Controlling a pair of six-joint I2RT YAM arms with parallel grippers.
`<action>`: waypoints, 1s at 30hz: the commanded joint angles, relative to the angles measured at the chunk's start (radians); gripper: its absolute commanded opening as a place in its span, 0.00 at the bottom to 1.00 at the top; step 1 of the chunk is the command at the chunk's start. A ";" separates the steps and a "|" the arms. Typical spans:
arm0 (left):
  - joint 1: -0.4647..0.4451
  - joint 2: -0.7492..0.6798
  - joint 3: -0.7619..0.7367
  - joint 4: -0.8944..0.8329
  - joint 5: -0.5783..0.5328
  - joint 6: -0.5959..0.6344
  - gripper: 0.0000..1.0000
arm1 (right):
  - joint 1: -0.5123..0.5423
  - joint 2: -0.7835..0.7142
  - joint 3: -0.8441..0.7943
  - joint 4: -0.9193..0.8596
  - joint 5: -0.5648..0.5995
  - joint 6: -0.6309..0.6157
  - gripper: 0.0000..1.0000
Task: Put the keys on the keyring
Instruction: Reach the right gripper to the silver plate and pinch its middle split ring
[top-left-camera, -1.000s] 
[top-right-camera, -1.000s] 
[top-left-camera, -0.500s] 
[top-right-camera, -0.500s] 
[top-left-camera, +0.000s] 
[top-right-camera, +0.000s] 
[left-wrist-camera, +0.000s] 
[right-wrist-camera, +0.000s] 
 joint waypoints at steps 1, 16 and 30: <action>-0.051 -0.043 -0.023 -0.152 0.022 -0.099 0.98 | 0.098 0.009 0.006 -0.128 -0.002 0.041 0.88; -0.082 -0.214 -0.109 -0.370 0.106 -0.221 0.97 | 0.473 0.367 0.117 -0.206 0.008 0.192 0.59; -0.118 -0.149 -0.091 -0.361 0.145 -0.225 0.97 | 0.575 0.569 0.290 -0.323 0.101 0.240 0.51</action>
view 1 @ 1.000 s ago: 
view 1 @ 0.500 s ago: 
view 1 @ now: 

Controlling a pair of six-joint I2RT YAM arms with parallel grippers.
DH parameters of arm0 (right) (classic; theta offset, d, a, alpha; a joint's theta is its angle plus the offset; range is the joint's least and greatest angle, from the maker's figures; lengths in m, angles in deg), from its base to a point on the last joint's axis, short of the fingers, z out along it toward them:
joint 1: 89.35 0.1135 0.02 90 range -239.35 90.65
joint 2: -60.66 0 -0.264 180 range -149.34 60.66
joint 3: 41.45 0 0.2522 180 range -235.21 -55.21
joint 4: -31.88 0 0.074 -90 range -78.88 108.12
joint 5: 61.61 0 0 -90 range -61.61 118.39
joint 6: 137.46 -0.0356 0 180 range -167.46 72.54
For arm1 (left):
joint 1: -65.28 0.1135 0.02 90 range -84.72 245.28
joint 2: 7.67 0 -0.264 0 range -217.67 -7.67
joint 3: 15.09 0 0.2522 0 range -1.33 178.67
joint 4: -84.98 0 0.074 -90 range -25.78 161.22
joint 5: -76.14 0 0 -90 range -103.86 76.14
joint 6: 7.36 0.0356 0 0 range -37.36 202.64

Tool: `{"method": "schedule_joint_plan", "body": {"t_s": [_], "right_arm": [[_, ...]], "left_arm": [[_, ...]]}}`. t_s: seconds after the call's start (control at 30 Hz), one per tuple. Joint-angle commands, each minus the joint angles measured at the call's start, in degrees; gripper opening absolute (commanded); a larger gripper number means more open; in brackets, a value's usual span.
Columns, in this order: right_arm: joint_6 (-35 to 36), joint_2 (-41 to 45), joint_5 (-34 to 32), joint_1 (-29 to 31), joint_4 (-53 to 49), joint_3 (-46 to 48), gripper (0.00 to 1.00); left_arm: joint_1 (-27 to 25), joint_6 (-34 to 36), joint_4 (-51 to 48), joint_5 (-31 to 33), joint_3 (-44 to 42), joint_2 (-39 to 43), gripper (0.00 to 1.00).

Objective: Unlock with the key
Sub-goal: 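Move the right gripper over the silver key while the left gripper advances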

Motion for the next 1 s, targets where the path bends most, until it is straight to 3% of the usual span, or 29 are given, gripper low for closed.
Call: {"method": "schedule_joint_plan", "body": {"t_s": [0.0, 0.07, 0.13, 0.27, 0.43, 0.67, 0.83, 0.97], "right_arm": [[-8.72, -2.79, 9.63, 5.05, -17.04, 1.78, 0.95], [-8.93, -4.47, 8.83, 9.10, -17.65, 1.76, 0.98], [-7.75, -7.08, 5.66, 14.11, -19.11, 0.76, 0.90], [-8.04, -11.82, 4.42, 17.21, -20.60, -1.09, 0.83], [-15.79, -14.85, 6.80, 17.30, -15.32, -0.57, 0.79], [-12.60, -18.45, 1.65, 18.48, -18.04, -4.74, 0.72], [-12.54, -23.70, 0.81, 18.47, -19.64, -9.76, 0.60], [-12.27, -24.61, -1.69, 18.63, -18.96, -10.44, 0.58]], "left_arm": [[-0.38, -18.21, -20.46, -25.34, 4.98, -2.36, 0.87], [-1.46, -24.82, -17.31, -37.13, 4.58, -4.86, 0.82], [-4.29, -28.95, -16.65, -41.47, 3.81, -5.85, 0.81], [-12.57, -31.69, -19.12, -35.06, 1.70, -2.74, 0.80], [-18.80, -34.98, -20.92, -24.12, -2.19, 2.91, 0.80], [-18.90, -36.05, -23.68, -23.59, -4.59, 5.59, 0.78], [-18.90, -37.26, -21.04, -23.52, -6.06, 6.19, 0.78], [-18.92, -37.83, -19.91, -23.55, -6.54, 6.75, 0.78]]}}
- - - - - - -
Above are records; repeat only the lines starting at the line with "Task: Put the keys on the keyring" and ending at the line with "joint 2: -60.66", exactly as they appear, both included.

Task: Put the keys on the keyring
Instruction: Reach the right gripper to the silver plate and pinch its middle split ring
[top-left-camera, -1.000s] 
[top-right-camera, -1.000s] 
[top-left-camera, -0.500s] 
[top-right-camera, -0.500s] 
[top-left-camera, +0.000s] 
[top-right-camera, +0.000s] 
[left-wrist-camera, +0.000s] 
[right-wrist-camera, +0.000s] 
 joint waypoints at steps 1, 16 and 30: <action>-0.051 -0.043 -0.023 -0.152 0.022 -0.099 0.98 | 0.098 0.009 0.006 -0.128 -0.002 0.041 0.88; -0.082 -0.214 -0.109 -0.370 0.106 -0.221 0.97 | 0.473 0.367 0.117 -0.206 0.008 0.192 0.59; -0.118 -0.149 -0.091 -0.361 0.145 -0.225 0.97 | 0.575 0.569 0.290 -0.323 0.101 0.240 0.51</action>
view 1 @ 1.000 s ago: 
view 1 @ 0.500 s ago: 
view 1 @ now: 

Controlling a pair of six-joint I2RT YAM arms with parallel grippers.
DH parameters of arm0 (right) (classic; theta offset, d, a, alpha; a joint's theta is its angle plus the offset; range is the joint's least and greatest angle, from the maker's figures; lengths in m, angles in deg), from its base to a point on the last joint's axis, short of the fingers, z out along it toward them:
joint 1: 89.35 0.1135 0.02 90 range -239.35 90.65
joint 2: -60.66 0 -0.264 180 range -149.34 60.66

No further answer will be given.